Victims, families of Old National Bank shooting to sue Radical Firearms
LOUISVILLE, Ky. (WAVE) - Surviving victims and families of the Old National Bank shooting are planning to file a lawsuit in Louisville against Texas gun manufacturer Radical Firearms, the manufacturer of the AR-15 rifle used that day.
The April 10 shooting left five dead and eight injured. The gunman died on the scene as well.
Tad Thomas, an injury attorney with offices in part in Louisville and Chicago, will work with Romanucci & Blandin, a Chicago-based law firm that represented the family of George Floyd in a suit against Minneapolis and won.
“These are very difficult lawsuits, but sometimes you have to take a case because a case needs to be taken,” Thomas said.
As of now, the suit would represent five of the injured, including Dallas Schwartz and Dana Mitchell, and the estate of Jim Tutt Jr. The estate of Tommy Elliott will also be represented but by local attorney Hans Poppe.
Gun manufacturers have immunity under federal law for certain cases. But the law also has exceptions, which include violations of state law.
“There are some novel cases that are out there that are proceeded in other mass shootings involving for instance breach of state consumer protection statutes,” Thomas said.
They’re proceeding under Kentucky violations, which they hope will get around the immunity provisions.
Thomas says these kinds of cases are extremely difficult to win, but it is possible to be successful.
“The Sandy Hook shooting is one big one. It was the very first successful type of this litigation,” Thomas said.
Once the lawsuit is filed and if they get into discovery, they’ll talk about what Radical Firearms did for the marketing and sales for the gun used in the shooting.
The attorneys are hoping for a jury trial, but that has yet to happen in these types of cases.
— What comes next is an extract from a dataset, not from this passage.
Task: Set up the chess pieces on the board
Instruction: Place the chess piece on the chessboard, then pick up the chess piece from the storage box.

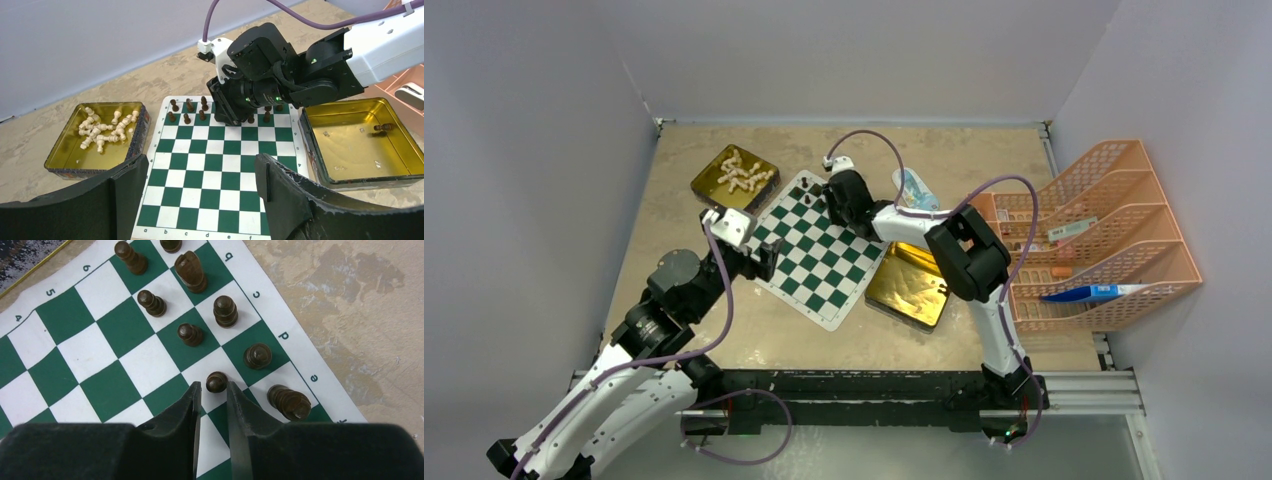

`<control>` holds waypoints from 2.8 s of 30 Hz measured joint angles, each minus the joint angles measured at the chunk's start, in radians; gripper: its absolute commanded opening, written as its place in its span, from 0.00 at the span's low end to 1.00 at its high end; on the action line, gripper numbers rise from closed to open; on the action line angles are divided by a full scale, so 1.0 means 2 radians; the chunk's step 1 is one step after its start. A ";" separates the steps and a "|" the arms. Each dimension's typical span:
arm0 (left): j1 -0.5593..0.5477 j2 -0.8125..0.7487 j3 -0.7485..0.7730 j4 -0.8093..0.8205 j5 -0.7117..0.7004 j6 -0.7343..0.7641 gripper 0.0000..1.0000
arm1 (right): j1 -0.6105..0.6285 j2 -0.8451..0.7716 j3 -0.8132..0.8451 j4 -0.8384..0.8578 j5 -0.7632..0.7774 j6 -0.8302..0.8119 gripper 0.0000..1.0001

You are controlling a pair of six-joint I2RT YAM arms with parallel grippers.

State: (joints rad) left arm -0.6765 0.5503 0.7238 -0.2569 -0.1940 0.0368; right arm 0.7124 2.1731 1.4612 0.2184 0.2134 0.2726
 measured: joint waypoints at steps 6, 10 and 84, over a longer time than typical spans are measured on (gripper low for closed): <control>0.000 -0.002 0.000 -0.001 0.000 0.000 0.78 | 0.000 0.000 0.013 -0.006 -0.002 0.002 0.36; 0.000 -0.002 0.000 -0.001 0.000 0.000 0.78 | 0.000 0.000 0.020 -0.019 -0.002 0.006 0.38; 0.000 -0.054 -0.013 -0.045 0.137 -0.079 0.77 | 0.000 -0.237 -0.214 -0.474 0.066 -0.178 0.29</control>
State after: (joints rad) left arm -0.6765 0.4431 0.6971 -0.3466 0.0795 -0.1204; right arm 0.7124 1.6997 1.0336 -0.7303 0.3454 -0.0830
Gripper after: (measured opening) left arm 0.771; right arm 0.289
“They’ve either been dismissed on legal issues or they’ve settled in court,” Thomas said.
Thomas said there is no timetable for the firms to file. They’re waiting for police to release their files on the shooting.
“We’re taking these cases because we feel like the civil justice system as they did in the Pinto case, and tobacco, and many others, the civil justice system can affect change that’s what we’re hoping for in this case,” Thomas said.